Frau Wissler, Sie waren doch mit dabei. Wir haben zusammen die Anhörung beantragt und haben angehört: Was müssen wir denn machen, liebe Hochschulpräsidenten, damit der akademische Mittelbau aus der Praxis der Kettenund Kurzzeitbefristungen herauskommt? – Dann haben die gesagt: Na ja, wir können nicht so langfristig befristen, weil wir ja nicht wissen, was wir im nächsten Jahr an Geld haben werden. – Genau dieses Problem gehen wir jetzt an. Wir sagen: Die Grundbudgets werden verlässlich, sie wachsen verlässlich und damit können dann die Hochschulen ihrerseits ihren Teil leisten, damit der akademische Mittelbau eine dauerhafte Perspektive bekommt. – Ich finde, das ist doch diese Anstrengung wert, und das sollten Sie einmal anerkennen.

(Beifall bei dem BÜNDNIS 90/DIE GRÜNEN und der CDU)

Ich sage das vor allem Ihnen, Herr Dr. Spies, weil Sie heute beantragt haben, HEUREKA soll nicht um ein Jahr gestreckt werden; Sie haben uns ja vorgerechnet, dass das Einsparungen bedeutet. Die werden mit den anderen Maßnahmen mehr als überkompensiert.

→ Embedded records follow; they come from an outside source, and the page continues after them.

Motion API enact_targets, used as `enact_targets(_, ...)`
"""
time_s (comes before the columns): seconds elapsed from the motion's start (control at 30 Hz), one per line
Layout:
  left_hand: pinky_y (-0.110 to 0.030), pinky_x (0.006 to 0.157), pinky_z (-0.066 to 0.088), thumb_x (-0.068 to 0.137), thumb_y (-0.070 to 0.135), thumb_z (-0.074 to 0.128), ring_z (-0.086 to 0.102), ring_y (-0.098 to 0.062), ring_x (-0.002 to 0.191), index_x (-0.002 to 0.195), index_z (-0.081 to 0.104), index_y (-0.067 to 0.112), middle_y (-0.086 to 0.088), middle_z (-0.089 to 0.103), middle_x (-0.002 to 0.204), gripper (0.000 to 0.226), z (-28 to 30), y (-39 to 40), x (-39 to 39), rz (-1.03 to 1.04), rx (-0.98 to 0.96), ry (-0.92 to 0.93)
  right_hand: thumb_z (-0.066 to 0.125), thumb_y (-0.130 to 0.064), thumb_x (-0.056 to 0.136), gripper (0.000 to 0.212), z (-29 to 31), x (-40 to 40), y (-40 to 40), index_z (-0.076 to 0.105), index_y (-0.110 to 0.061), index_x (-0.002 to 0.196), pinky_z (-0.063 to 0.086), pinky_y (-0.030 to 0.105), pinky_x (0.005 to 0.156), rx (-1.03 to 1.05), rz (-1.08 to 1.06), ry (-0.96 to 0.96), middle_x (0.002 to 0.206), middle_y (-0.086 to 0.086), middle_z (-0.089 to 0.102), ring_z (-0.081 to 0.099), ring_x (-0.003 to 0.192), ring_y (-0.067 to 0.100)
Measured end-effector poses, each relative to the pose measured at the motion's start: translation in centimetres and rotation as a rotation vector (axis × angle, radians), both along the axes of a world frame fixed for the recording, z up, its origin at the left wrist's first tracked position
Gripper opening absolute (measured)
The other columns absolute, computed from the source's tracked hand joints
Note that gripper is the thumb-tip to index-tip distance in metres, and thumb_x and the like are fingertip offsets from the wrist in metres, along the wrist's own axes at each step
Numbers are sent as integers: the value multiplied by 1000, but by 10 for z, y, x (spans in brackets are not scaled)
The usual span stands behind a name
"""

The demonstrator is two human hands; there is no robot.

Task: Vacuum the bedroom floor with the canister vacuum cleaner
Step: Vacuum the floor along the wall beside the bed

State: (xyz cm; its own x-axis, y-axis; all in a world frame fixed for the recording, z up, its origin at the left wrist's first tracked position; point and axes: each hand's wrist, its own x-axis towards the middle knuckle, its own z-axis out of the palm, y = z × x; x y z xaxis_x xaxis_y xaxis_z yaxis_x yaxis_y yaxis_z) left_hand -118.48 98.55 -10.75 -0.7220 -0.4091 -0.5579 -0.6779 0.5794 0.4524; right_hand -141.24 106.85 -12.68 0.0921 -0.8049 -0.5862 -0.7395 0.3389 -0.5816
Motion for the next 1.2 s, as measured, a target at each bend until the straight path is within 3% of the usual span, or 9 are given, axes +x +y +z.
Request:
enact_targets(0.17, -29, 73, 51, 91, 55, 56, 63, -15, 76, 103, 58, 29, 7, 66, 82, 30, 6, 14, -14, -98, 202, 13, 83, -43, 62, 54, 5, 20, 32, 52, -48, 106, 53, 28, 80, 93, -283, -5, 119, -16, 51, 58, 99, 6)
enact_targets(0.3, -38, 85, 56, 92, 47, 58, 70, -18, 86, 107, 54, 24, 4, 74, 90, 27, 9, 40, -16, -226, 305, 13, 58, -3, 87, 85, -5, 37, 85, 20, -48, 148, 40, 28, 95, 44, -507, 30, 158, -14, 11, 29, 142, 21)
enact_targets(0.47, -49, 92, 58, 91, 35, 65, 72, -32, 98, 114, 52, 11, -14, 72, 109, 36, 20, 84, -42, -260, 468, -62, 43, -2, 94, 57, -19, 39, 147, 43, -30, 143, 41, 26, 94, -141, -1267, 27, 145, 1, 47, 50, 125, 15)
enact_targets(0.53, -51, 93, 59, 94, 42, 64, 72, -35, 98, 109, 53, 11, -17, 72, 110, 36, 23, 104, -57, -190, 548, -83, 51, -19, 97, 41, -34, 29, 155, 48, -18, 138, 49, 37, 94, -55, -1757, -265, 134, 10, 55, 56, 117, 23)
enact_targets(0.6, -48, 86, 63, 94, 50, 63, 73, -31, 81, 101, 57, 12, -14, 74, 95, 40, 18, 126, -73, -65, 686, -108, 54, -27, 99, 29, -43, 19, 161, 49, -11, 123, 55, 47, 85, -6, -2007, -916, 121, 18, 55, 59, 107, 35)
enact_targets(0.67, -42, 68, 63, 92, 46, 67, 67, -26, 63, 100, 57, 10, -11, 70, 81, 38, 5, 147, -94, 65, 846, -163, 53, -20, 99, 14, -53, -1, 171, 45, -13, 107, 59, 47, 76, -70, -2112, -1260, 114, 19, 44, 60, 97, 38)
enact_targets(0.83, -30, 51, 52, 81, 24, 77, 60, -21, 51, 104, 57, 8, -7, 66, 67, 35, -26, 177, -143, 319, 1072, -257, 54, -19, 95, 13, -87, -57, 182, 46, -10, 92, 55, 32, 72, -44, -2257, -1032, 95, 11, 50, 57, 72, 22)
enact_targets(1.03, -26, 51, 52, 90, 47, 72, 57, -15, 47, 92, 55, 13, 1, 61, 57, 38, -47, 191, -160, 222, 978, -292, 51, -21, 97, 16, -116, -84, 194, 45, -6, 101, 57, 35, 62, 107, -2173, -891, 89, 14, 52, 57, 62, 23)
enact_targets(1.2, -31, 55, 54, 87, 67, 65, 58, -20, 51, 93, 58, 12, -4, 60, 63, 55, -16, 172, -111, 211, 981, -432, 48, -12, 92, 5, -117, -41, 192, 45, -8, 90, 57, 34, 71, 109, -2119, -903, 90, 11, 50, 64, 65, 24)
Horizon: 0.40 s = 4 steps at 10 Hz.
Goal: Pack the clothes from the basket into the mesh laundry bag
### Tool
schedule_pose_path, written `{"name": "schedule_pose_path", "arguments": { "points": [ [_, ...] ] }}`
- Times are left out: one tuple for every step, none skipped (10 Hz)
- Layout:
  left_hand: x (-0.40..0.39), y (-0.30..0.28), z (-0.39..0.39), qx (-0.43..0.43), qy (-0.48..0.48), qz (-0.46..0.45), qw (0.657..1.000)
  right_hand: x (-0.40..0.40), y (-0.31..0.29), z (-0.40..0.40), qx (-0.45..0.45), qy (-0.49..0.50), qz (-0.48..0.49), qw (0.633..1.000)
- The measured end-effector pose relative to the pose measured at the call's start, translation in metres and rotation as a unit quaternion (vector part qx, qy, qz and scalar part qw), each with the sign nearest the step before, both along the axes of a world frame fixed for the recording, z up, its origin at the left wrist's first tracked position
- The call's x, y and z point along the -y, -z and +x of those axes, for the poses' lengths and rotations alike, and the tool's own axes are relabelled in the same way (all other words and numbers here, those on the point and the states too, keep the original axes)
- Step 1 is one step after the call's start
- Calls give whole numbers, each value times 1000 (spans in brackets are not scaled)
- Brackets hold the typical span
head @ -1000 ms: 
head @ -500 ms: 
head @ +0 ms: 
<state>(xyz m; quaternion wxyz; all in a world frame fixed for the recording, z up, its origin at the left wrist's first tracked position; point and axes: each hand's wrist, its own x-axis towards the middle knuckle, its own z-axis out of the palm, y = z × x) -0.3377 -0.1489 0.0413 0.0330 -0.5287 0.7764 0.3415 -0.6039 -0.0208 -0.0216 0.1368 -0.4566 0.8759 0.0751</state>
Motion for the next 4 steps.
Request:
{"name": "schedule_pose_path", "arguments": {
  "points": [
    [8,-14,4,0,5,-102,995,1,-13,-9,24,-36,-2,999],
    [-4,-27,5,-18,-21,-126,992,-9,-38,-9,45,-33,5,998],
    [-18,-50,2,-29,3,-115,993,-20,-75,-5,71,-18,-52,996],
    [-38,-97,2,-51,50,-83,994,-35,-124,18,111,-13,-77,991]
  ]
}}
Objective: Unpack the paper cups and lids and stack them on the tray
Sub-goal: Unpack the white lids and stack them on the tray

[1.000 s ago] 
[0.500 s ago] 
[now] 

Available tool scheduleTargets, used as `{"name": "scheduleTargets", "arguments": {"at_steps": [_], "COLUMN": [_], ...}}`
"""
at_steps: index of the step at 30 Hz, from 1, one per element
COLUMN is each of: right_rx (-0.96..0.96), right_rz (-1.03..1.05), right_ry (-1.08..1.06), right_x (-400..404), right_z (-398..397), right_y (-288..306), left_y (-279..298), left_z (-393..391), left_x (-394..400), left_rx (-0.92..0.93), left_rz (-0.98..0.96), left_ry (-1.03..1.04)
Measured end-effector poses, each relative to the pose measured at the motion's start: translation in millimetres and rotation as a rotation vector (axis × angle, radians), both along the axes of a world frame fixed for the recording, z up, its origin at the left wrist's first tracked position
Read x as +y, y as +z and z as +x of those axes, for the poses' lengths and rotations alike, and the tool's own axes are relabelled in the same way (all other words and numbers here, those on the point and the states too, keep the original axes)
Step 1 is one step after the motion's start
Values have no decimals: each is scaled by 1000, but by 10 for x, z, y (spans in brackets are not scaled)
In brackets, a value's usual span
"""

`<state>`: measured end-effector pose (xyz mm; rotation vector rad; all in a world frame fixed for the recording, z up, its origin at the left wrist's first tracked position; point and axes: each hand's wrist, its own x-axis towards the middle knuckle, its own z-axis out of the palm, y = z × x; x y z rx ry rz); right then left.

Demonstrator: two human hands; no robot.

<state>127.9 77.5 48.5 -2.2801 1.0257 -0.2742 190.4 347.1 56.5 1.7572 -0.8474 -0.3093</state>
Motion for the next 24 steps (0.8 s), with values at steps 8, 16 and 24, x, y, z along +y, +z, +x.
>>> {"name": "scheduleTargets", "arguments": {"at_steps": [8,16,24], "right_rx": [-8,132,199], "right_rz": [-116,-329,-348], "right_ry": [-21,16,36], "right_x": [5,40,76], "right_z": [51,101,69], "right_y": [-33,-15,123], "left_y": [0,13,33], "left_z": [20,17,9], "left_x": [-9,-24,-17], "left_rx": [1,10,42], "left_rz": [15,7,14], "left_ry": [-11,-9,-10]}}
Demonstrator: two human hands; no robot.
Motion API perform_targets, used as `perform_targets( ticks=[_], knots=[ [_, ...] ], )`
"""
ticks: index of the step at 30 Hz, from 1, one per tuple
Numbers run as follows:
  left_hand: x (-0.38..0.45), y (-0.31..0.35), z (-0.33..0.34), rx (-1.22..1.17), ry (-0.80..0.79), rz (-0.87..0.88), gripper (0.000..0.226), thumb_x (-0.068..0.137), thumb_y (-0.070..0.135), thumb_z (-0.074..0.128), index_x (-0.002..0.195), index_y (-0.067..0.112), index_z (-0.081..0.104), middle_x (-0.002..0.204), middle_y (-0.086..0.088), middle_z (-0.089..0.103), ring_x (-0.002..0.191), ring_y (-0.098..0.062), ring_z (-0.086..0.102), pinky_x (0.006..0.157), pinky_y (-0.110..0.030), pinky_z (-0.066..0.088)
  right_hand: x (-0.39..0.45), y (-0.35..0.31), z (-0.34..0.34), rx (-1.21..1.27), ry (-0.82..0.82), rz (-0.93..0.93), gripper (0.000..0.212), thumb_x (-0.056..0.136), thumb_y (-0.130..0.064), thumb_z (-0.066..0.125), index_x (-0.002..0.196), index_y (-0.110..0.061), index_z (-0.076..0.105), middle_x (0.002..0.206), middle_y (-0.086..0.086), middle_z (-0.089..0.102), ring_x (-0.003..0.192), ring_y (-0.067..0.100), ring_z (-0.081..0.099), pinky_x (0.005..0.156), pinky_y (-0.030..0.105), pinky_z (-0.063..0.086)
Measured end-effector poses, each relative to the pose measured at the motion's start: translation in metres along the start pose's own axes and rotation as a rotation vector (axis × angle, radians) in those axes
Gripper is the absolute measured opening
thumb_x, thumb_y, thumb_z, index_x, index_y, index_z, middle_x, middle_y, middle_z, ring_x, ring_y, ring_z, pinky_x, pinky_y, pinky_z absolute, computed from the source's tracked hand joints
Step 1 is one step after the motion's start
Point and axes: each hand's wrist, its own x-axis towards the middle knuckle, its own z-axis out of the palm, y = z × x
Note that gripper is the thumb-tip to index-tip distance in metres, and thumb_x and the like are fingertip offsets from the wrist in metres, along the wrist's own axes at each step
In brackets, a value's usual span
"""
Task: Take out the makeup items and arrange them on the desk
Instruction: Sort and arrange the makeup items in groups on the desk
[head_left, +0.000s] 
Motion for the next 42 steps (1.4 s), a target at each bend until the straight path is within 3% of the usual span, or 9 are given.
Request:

Aber dann müssten Sie auch sagen, wo es denn weggenommen werden soll. Das ist doch etwas zu unterkomplex, sich hierhin zu stellen und zu sagen: „Wenn wir regieren würden, dann würde das Geld vom Himmel regnen“, sondern dann müssen Sie auch sagen, wo es denn weggenommen werden soll.

(Beifall bei dem BÜNDNIS 90/DIE GRÜNEN und der CDU – Mathias Wagner (BÜNDNIS 90/DIE GRÜNEN): Da sieht man dann seine Rechenkunst!)